*** Block opens ***

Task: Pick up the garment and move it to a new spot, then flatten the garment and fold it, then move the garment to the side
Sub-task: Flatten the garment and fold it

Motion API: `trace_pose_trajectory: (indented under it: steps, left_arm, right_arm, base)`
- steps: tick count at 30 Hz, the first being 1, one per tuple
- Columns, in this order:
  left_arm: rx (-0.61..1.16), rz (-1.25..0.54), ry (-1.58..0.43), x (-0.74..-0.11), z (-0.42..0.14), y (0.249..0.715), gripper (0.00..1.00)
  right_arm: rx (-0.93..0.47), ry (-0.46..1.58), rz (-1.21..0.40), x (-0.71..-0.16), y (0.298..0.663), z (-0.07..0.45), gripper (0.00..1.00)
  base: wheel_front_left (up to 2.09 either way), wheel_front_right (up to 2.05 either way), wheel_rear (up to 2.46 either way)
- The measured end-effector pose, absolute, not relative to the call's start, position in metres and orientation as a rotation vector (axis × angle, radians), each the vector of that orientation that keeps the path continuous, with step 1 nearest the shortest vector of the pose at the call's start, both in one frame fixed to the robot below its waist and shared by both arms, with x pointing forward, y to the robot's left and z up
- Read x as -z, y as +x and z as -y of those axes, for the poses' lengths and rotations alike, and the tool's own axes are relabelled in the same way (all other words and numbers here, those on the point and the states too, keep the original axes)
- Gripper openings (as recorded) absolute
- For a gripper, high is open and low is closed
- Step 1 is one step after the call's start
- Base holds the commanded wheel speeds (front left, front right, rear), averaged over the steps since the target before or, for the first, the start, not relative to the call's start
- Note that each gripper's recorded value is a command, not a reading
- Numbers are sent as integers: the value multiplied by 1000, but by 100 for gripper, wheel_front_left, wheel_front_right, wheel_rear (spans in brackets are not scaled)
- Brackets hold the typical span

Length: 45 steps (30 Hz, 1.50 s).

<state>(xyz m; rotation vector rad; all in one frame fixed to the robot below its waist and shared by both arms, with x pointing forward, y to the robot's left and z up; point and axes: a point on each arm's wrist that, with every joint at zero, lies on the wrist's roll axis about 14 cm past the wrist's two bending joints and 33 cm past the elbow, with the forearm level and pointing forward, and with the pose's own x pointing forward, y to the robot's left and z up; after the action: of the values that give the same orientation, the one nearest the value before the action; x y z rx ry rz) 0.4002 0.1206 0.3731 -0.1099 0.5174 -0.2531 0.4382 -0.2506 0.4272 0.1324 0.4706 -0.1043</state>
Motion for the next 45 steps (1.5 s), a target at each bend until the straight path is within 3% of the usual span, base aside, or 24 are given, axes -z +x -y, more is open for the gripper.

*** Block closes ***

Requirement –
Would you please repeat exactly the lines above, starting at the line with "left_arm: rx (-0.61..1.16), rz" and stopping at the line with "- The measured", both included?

Answer to this task –
  left_arm: rx (-0.61..1.16), rz (-1.25..0.54), ry (-1.58..0.43), x (-0.74..-0.11), z (-0.42..0.14), y (0.249..0.715), gripper (0.00..1.00)
  right_arm: rx (-0.93..0.47), ry (-0.46..1.58), rz (-1.21..0.40), x (-0.71..-0.16), y (0.298..0.663), z (-0.07..0.45), gripper (0.00..1.00)
  base: wheel_front_left (up to 2.09 either way), wheel_front_right (up to 2.05 either way), wheel_rear (up to 2.46 either way)
- The measured end-effector pose, absolute, not relative to the call's start, position in metres and orientation as a rotation vector (axis × angle, radians), each the vector of that orientation that keeps the path continuous, with step 1 nearest the shortest vector of the pose at the call's start, both in one frame fixed to the robot below its waist and shared by both arms, with x pointing forward, y to the robot's left and z up

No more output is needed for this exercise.